The Old West comes alive in Red Dead Redemption 2 not solely through its environment, but through the characters the player interacts with; from brief encounters with travellers on the road, to Arthur’s weather-beaten gang compatriots, to the lawmen and last remaining rival gangs pursuing the gang who loom large over the proceedings. This is a world as beautiful as it is violent and unforgiving and Arthur is a product of it as much as the folk he encounters.
It is a world that also reacts to the player; if they decide to rob a character, for example, and they’re witnessed, they may find themselves hunted – but then they may not. It’s that unpredictable - and not chaotic – nature that lends Red Dead Redemption 2 a greater sense of realism. It feels wild, but it doesn’t feel out of control.
This was certainly true of earlier games – GTA V, Red Dead Redemption – but the depth of interactivity has been greatly increased here.

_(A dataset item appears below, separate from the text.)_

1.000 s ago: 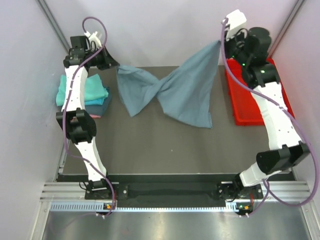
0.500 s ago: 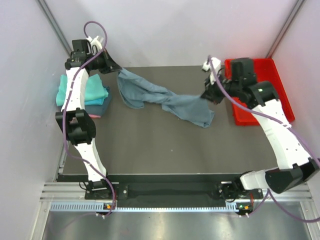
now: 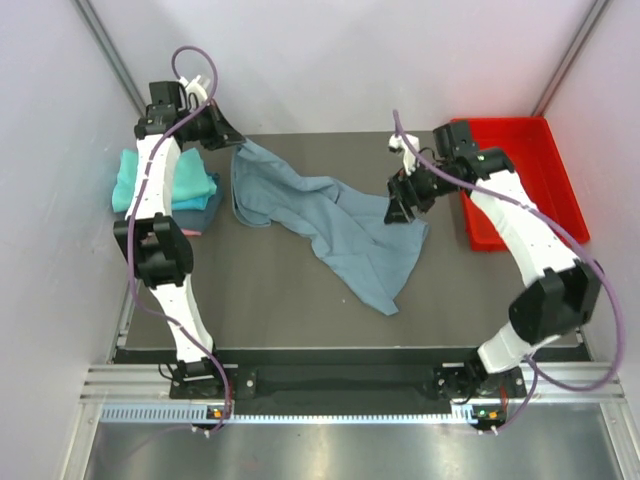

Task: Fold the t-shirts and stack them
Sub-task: Flatten the tshirt out

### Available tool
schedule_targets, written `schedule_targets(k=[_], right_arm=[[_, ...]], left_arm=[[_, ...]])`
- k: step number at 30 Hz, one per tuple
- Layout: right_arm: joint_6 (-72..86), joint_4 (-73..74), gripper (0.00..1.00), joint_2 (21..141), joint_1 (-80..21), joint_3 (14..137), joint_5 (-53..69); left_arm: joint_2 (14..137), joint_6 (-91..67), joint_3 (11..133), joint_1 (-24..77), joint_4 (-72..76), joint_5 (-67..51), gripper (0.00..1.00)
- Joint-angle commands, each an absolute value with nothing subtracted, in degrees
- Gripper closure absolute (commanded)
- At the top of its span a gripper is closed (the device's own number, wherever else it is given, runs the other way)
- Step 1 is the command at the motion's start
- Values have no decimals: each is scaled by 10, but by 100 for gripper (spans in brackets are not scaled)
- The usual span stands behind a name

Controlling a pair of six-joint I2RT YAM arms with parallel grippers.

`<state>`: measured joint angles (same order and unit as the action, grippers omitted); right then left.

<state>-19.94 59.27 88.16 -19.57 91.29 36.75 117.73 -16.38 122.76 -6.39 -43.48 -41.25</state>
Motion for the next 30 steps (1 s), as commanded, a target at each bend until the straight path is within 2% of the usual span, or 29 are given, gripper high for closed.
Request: schedule_targets(k=[1,8,14,22,30], right_arm=[[-180,491,28,938,-149,932,296],[-207,447,34,1125,-134,1023,248],[-200,423,35,1207,-125,1089,228],[-191,412,38,1239,-107,1110,204],[-180,420,41,1241,-103,1052,220]], left_arm=[[1179,-160,1230,-58,-411,-414,100],[1174,-155,1206,-54,-417,-411,100],[1163,-148,1190,-49,-419,-407,100],[1163,-142,1179,-49,-424,-403,100],[1168,-143,1178,-48,-424,-403,100]])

For example, at one point in the demo, Morgan comes across the camp of a fisherman and, in true gamer style, starts looting it of its possessions. However, while he does this, the camp’s owner returns and, faced with the grizzled outlaw, he starts begging and pleading.
“I don’t want any trouble, mister,” he stammers.
At this juncture the player could handle the confrontation any number of ways.
Morgan could shoot the man down. He could flee. In this instance though, he opts to threaten the man, warning him of dire consequences should he inform the law. He doesn’t even need to draw his gun to impress upon his victim how serious he is. He even yells at the man’s dog for good measure.
“Don’t you tell anyone about this!” Morgan snarls.
“I won’t!” comes the frightened reply.
“One last thing,” Morgan says. “Hand over all your money.”
Every option in this exchange is under the control of the player.
Red Dead Redemption 2 in pictures | All new exclusive screenshots
“We’re aiming for depth while giving the player as much space as we can,” Nelson says. “Starting with the map, to the story that we’re telling and the way you react to the world and the people in it; it all feels within the same resolution and makes sense.”
“Our worlds are always based on a sense of a place rather than a place itself and then we tailor that to the gameplay. That’s pretty much our approach with everything.”
At the demo’s close, two more tidbits of information were imparted. First, the game’s HUD is completely customisable; players can remove every trace of in-game help – including the circular map in the bottom of the screen – should they wish, making the experience all the more immersive. Second, there is a multiplayer in pipeline, although Rockstar is going to wait for a later date to reveal details on that.
But the amount of detail shown off in this stunning 45-minute presentation speaks to a huge undertaking by the developers and a tasty prospect for players. Eight years in the making Red Dead Redemption 2 and Rockstar seem set to perfect and re-imagine the open world genre all over again.